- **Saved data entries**
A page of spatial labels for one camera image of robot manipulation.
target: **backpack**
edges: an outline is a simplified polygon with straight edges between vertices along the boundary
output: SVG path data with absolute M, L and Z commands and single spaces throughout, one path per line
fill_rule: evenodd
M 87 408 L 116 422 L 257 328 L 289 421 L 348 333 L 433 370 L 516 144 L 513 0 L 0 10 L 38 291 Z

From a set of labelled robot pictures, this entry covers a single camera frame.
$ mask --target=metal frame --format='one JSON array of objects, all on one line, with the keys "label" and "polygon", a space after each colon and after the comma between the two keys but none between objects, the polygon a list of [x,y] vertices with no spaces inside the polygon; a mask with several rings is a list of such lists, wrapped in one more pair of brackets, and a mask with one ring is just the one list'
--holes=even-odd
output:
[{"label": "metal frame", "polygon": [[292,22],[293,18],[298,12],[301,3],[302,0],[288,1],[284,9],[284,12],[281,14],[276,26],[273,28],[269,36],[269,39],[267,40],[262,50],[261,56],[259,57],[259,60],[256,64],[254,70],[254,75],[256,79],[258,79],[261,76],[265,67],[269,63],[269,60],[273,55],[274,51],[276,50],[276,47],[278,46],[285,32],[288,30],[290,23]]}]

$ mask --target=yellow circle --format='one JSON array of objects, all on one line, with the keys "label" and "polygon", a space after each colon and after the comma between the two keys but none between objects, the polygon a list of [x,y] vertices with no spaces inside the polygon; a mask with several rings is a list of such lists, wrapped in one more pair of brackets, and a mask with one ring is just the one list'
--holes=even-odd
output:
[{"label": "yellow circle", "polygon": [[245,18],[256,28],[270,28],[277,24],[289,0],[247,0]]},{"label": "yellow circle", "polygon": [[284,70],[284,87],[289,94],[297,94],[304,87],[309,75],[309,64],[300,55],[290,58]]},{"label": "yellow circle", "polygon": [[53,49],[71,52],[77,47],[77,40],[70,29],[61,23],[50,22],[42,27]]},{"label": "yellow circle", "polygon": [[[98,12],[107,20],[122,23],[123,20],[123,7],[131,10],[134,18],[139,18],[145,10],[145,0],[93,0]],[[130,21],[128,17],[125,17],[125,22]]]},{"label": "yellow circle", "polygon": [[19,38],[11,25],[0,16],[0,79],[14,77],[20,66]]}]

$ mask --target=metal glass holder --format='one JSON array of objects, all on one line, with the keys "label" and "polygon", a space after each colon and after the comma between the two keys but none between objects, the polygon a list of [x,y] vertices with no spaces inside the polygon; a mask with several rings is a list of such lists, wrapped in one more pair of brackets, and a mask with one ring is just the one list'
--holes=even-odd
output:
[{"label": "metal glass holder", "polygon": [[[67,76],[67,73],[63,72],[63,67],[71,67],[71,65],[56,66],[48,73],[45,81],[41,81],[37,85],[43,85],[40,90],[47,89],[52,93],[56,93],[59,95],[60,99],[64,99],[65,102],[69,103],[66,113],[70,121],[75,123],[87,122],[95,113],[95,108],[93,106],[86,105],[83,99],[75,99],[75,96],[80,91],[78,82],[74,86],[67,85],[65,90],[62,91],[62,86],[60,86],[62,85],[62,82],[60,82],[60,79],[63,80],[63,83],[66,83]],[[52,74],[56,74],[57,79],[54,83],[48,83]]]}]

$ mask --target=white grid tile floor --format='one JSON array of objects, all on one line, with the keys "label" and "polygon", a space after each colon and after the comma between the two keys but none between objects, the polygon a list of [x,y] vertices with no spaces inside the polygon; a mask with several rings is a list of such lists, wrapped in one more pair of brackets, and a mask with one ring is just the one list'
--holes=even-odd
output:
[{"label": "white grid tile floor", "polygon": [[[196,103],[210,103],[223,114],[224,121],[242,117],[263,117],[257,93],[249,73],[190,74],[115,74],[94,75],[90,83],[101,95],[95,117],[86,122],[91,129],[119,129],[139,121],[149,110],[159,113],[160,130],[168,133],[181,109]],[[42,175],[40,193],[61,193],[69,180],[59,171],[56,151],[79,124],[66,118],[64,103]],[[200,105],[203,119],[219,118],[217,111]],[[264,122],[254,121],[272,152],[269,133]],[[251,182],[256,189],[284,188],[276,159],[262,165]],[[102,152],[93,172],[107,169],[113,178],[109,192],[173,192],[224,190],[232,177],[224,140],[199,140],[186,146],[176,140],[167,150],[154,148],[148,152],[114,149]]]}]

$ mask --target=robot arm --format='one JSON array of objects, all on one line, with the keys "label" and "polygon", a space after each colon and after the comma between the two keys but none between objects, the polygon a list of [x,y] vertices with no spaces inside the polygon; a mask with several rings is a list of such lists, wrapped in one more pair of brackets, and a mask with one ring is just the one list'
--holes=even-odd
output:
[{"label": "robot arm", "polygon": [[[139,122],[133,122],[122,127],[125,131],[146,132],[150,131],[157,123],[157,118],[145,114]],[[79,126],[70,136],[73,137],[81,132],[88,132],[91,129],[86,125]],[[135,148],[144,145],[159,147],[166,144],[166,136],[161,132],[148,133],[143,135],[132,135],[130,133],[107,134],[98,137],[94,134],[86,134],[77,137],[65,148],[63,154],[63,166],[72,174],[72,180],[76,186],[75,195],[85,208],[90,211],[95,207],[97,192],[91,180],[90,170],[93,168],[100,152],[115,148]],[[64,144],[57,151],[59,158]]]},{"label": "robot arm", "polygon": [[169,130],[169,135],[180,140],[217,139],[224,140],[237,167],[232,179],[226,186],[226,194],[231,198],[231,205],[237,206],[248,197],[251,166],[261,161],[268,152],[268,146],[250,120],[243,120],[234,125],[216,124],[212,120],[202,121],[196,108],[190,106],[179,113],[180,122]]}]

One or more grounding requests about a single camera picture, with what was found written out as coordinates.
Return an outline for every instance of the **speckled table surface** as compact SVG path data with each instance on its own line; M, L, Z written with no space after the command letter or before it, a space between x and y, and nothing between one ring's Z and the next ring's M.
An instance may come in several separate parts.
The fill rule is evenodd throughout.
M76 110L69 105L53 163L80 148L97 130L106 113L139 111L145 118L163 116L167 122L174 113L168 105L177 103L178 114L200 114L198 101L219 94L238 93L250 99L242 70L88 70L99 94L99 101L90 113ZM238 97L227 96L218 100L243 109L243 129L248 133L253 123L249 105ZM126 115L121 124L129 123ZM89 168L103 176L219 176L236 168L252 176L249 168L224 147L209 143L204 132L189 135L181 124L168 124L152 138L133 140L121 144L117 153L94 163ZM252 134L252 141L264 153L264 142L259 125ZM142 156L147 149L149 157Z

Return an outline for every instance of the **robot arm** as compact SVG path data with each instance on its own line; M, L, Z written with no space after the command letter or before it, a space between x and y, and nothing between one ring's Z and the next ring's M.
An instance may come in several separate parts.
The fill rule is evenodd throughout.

---

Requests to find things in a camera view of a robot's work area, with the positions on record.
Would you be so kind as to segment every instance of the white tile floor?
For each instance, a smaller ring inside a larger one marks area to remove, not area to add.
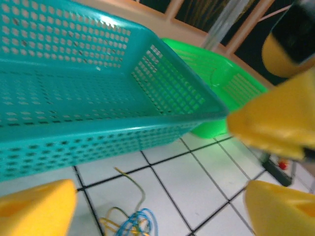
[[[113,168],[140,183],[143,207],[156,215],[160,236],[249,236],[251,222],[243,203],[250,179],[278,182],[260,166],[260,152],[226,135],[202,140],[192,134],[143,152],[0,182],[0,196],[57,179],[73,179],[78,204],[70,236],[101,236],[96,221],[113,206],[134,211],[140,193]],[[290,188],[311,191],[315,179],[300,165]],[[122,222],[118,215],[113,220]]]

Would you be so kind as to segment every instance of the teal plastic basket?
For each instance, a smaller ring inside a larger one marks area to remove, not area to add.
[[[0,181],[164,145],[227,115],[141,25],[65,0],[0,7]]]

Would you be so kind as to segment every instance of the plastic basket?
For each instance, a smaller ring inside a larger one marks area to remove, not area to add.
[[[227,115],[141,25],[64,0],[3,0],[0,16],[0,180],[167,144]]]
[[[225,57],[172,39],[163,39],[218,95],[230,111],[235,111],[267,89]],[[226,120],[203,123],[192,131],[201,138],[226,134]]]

- **Exercise aim**
Print the lines above from the one with "A page of spatial" through the one with "From a set of", both included, exactly as written and nothing more.

- **Task solution**
A page of spatial labels for one camera image of robot manipulation.
target: **backpack**
edges: an outline is a simplified polygon with straight edges between vertices along the boundary
output: SVG path data with absolute M, L and Z commands and single spaces throughout, one path per line
fill_rule: evenodd
M 87 408 L 116 422 L 257 328 L 289 421 L 348 333 L 433 370 L 516 144 L 513 0 L 0 10 L 38 291 Z

From a set of labelled robot pictures, this entry covers a single camera frame.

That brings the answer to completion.